Task: The records below must be returned exactly, with every picture left out.

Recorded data
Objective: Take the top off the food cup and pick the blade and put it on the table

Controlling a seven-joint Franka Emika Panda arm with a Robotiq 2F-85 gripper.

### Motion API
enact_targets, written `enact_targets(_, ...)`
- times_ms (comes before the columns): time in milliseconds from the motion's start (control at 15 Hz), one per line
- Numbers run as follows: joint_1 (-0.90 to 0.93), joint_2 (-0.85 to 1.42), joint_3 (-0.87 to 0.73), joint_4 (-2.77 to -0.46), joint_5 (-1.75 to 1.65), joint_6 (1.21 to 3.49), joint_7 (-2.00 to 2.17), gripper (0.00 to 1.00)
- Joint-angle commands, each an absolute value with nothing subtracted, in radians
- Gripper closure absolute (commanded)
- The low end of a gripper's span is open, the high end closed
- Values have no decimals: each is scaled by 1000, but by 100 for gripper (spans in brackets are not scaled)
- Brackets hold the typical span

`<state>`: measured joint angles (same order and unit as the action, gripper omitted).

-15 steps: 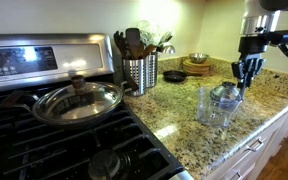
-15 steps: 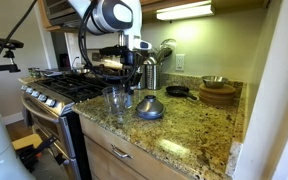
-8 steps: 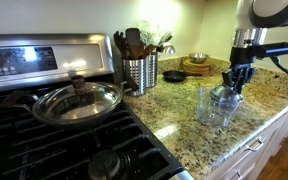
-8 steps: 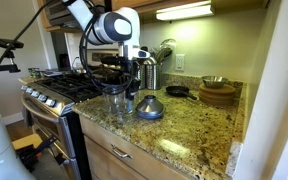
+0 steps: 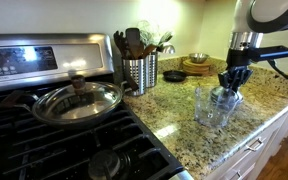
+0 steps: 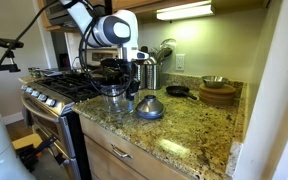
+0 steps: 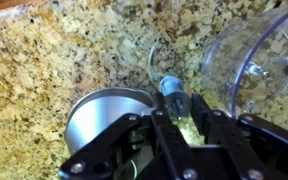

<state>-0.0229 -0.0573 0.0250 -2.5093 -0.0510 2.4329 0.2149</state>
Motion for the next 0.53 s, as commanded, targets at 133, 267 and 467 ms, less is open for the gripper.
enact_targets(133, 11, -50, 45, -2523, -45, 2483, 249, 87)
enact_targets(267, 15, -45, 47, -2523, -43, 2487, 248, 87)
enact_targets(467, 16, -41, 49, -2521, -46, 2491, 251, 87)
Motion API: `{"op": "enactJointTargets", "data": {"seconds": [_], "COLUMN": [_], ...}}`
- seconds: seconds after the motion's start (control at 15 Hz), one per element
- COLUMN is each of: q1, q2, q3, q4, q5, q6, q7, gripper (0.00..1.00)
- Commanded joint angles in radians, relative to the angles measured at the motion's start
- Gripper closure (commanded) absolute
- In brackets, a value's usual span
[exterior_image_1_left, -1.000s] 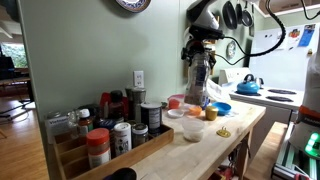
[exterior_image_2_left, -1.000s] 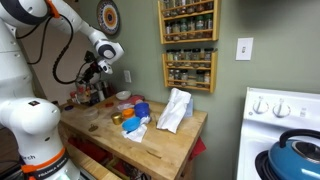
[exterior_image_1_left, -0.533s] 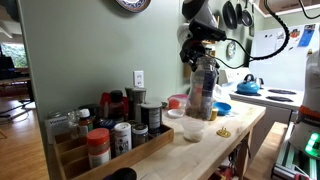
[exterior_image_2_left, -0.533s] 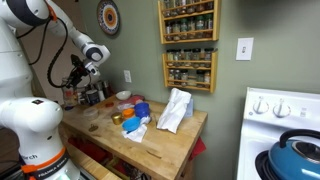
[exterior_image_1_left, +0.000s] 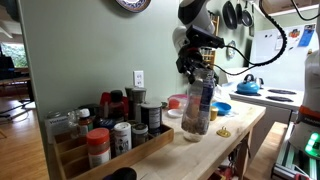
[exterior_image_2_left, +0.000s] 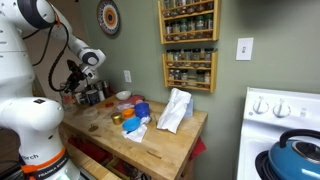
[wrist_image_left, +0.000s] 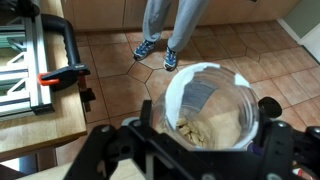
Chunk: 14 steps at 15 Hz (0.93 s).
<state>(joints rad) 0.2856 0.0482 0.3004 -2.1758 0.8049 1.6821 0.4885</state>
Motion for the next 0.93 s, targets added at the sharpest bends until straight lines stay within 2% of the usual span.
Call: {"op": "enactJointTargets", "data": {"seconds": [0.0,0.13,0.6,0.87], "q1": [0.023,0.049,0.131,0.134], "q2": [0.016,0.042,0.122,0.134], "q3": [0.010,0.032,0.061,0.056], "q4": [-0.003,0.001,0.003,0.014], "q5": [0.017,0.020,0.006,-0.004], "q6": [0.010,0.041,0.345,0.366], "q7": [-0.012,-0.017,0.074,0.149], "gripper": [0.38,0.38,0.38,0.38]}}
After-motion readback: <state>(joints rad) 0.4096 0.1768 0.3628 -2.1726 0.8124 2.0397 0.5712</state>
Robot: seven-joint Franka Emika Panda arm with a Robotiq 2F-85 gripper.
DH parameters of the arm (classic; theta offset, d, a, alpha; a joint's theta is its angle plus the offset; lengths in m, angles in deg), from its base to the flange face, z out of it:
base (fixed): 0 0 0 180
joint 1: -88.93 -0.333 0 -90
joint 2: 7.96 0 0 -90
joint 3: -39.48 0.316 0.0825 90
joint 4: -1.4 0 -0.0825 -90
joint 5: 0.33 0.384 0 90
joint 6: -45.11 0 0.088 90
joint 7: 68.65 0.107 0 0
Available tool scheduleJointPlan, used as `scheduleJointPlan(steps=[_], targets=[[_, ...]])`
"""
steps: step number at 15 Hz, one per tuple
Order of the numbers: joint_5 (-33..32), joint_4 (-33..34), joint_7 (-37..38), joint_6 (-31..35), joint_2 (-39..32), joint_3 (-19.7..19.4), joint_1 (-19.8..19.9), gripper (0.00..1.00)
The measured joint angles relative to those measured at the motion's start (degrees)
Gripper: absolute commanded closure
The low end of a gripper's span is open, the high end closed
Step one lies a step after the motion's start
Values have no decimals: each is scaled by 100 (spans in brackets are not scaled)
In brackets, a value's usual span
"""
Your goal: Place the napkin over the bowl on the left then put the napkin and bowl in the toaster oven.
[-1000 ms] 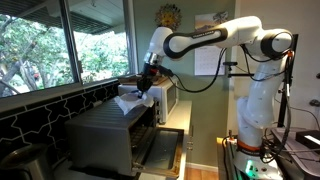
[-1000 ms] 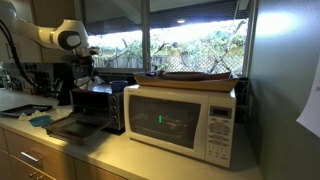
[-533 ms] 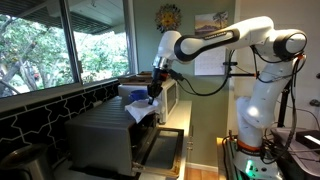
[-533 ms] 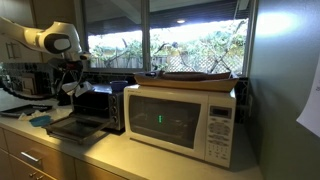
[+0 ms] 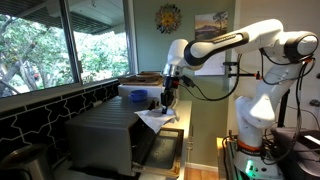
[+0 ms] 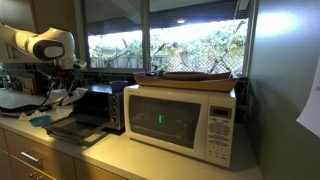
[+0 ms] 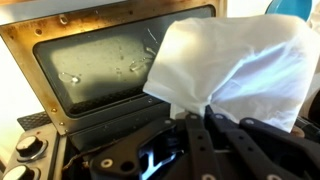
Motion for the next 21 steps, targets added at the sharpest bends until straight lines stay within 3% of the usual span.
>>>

Result below:
Objective: Take the top off the food cup and pick the blade and put it on the table

Controlling a seven-joint Franka Emika Panda arm with a Robotiq 2F-85 gripper.

### Motion API
enact_targets, written `enact_targets(_, ...)`
- times_ms (comes before the columns): time in milliseconds from the motion's start (control at 15 Hz), one per line
- Numbers run as follows: joint_1 (-0.90 to 0.93), joint_2 (-0.85 to 1.42), joint_3 (-0.87 to 0.73), joint_4 (-2.77 to -0.46), joint_5 (-1.75 to 1.65), joint_6 (1.21 to 3.49), joint_7 (-2.00 to 2.17), gripper (0.00 to 1.00)
- Joint-angle commands, each an absolute value with nothing subtracted, in radians
- Gripper closure absolute (commanded)
- The low end of a gripper's span is open, the high end closed
- Values have no decimals: each is scaled by 1000, but by 100 for gripper (spans in brackets are not scaled)
- Brackets hold the typical span

`<state>`: measured joint angles (same order and unit as the action, gripper omitted).

-15 steps: 
-15 steps: 
-8 steps: 
-8 steps: 
+0 steps: 
+0 steps: 
+0 steps: 

<state>-0.0229 -0.0573 0.0250 -2.5093 -0.0510 2.4329 0.2149</state>
Motion for the next 0.53 s, as commanded, targets at 133, 267 and 467 ms, less is open for the gripper.
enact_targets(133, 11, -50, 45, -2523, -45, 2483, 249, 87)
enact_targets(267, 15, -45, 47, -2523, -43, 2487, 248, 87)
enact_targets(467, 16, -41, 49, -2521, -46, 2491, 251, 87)
Motion API: `{"op": "enactJointTargets", "data": {"seconds": [_], "COLUMN": [_], ...}}`
- seconds: seconds after the motion's start (control at 15 Hz), one per element
- COLUMN is each of: q1, q2, q3, q4, q5, q6, q7, gripper (0.00..1.00)
- Commanded joint angles in radians, relative to the angles measured at the motion's start
- Gripper closure (commanded) absolute
- In brackets, a value's usual span
[exterior_image_1_left, -1.000s] 
[exterior_image_2_left, -1.000s] 
[exterior_image_1_left, -0.533s] 
[exterior_image_2_left, -0.533s] 
[exterior_image_1_left, +0.000s] 
[exterior_image_2_left, +0.000s] 
[wrist_image_left, +0.000s] 
Chunk: 14 steps at 15 Hz (0.93 s).
<state>(joints rad) 0.2856 0.0482 0.3004 -2.1758 0.8049 1.6821 0.4885</state>
Motion for the next 0.93 s, targets added at the sharpest bends until straight lines stay within 2% of the usual span.
Call: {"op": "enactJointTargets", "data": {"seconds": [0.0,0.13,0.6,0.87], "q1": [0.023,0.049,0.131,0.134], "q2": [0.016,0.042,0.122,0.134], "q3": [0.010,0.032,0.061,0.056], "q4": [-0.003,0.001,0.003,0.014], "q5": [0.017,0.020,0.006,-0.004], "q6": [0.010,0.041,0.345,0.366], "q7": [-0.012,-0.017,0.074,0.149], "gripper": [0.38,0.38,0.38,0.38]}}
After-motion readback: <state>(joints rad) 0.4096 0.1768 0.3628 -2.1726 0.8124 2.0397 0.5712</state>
Robot: seven-joint Franka Emika Panda arm with a Robotiq 2F-85 gripper.
DH parameters of the arm (classic; theta offset, d, a, alpha; a joint's theta is its angle plus the offset; lengths in m, angles in deg), from its base to the flange face, z out of it:
base (fixed): 0 0 0 180
joint 1: -88.93 -0.333 0 -90
joint 2: 7.96 0 0 -90
joint 3: -39.48 0.316 0.0825 90
joint 4: -1.4 0 -0.0825 -90
joint 5: 0.33 0.384 0 90
joint 6: -45.11 0 0.088 90
joint 7: 68.65 0.107 0 0
Available tool scheduleJointPlan, used as `scheduleJointPlan(steps=[_], targets=[[_, ...]])`
"""
steps: step number at 15 Hz, one per tuple
Order of the numbers: joint_5 (-33..32), joint_4 (-33..34), joint_7 (-37..38), joint_6 (-31..35), joint_2 (-39..32), joint_3 (-19.7..19.4), joint_1 (-19.8..19.9), gripper (0.00..1.00)
The measured joint angles relative to those measured at the motion's start (degrees)
Gripper: absolute commanded closure
The low end of a gripper's span is open, the high end closed
Step one lies a step after the motion's start
Values have no decimals: each is scaled by 100 (spans in brackets are not scaled)
In brackets, a value's usual span
"""
Your goal: Place the napkin over the bowl on the left then put the napkin and bowl in the toaster oven.
[-1000 ms] 
[-1000 ms] 
[-533 ms] 
[-533 ms] 
[+0 ms] 
[+0 ms] 
[+0 ms] 
Motion for the next 21 steps, targets added at the sharpest bends until straight lines stay within 3% of the usual span.
>>>

The output is done.